Plaintiffs have failed to allege the names of those persons who allegedly made the fraudulent inducing statements. Although the cause of action is brought against defendant Artz, it cannot be determined if he was the person making the statements to negotiate the Agreement. Plaintiffs do not allege when and where the allegedly fraudulent statements were made to give the factual foundation that the statements were made knowing that defendants intended to enter into a subsequent secret deal with “HIM” for the purpose of defrauding plaintiffs and denying them the ability to recover their fees and costs. Plaintiffs do not even allege whether these inducing statements were oral or in writing. As for any concealing facts, plaintiffs fail to allege facts showing that defendants had a scheme or plan with “HIM” based on facts detailing prior conversations and/or secret agreements with “HIM” prior to entering into the Asset Management Agreement with plaintiffs. There are no timeframes alleged as to the date of the Asset Management Agreement and the Settlement Agreement with “HIM” to create a nexus in time to support intent. Plaintiffs have alleged theories and conclusions but no facts to support those thoughts
(c) As to MCWE without leave to amend:
The demurrer is sustained without leave to amend as to plaintiffs Newport Harbor Ventures, LLC and Vertical Media Group, Inc., as to the third cause of action for Breach of fiduciary duty and sixth causes of action for declaratory relief.

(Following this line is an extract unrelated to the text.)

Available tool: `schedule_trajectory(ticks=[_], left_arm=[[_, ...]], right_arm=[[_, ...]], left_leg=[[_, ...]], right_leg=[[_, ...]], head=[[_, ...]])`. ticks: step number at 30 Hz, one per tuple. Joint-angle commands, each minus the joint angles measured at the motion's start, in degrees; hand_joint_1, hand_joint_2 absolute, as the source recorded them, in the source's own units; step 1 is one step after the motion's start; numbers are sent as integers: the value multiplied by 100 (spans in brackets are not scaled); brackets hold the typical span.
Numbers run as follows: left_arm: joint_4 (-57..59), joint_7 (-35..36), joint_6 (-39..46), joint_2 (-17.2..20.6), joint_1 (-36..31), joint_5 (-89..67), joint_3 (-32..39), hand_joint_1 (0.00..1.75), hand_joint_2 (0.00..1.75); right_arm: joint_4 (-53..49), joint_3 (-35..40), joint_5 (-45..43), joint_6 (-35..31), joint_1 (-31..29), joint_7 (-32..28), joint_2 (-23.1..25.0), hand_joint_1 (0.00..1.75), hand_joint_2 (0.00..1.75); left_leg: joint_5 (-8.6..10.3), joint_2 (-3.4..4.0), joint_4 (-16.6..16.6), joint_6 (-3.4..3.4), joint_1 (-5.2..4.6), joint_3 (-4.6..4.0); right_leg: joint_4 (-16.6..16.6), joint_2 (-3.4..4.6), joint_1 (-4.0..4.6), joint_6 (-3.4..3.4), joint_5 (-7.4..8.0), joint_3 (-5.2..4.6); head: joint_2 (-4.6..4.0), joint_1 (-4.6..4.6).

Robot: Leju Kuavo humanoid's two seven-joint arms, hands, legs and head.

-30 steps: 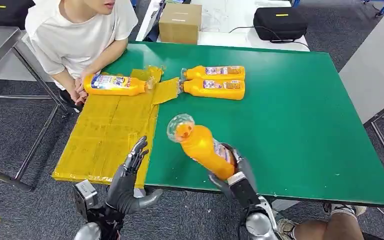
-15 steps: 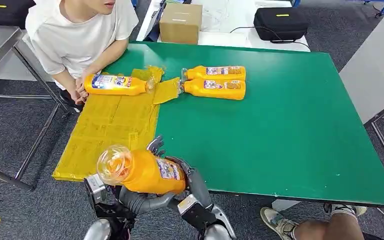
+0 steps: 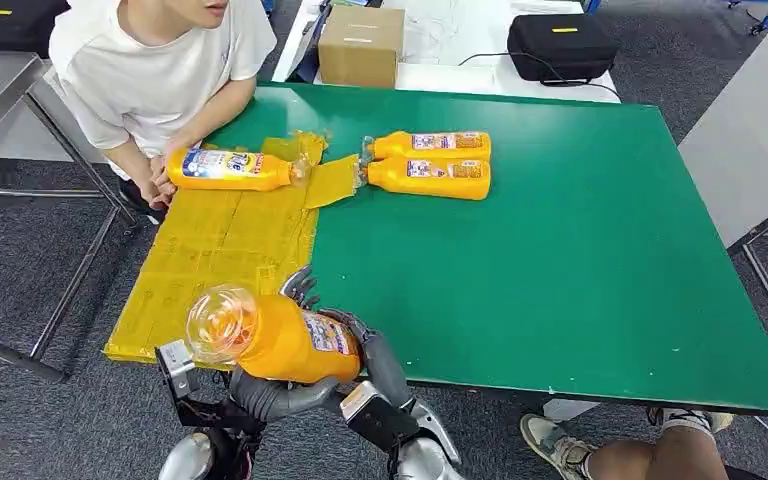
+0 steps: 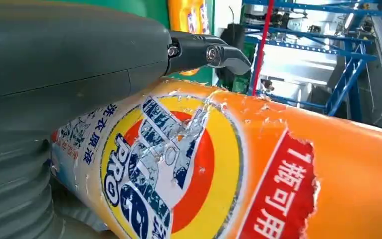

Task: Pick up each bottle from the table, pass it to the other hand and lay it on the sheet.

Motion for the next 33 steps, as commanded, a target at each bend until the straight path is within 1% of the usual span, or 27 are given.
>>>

(i) Plaintiffs have failed to allege a fiduciary relationship existed between them and defendants. Plaintiffs have not alleged defendants voluntarily agreed to act on plaintiffs’ behalf or that defendants controlled any of plaintiffs’ affairs. In fact, the opposite is alleged. The terms of the Asset Management Agreement state that plaintiffs agreed to handle the management of the property on defendants’ behalf and for defendants’ benefit. By these terms, plaintiffs are the parties who exercised control over defendants’ affairs and would owe defendants a duty under the contract. Plaintiffs allege only that defendants agreed to allow plaintiffs to act on defendants’ behalf but that defendants interfered with plaintiffs’ ability to perform. This amounts to a breach of the contract terms.
(ii) Plaintiffs fail to allege an actual controversy relating to the legal rights and duties of the respective parties to state a cause of action for declaratory relief. Plaintiffs allege that defendants illegally executed the Settlement Agreement with the sub-lessee, which is the basis for the breach of contract cause of action. They further state that pursuant to the Agreement, they are entitled to their reasonable fees and costs. This is the same as their stated damages for the breach of contract. Thus, plaintiff Vertical Media Group has stated the first cause of action for breach of contract, which means there is no actual controversy between plaintiffs and defendants that requires an adjudication of their respective rights, obligations, and liabilities of the parties. Because the issue raised can be determined in the underlying contract and/or tort actions, assuming they can be pled sufficiently, the declaratory relief cause of action is wholly derivative of the other causes of action asserted by both plaintiffs.
Defendants to give notice of ruling.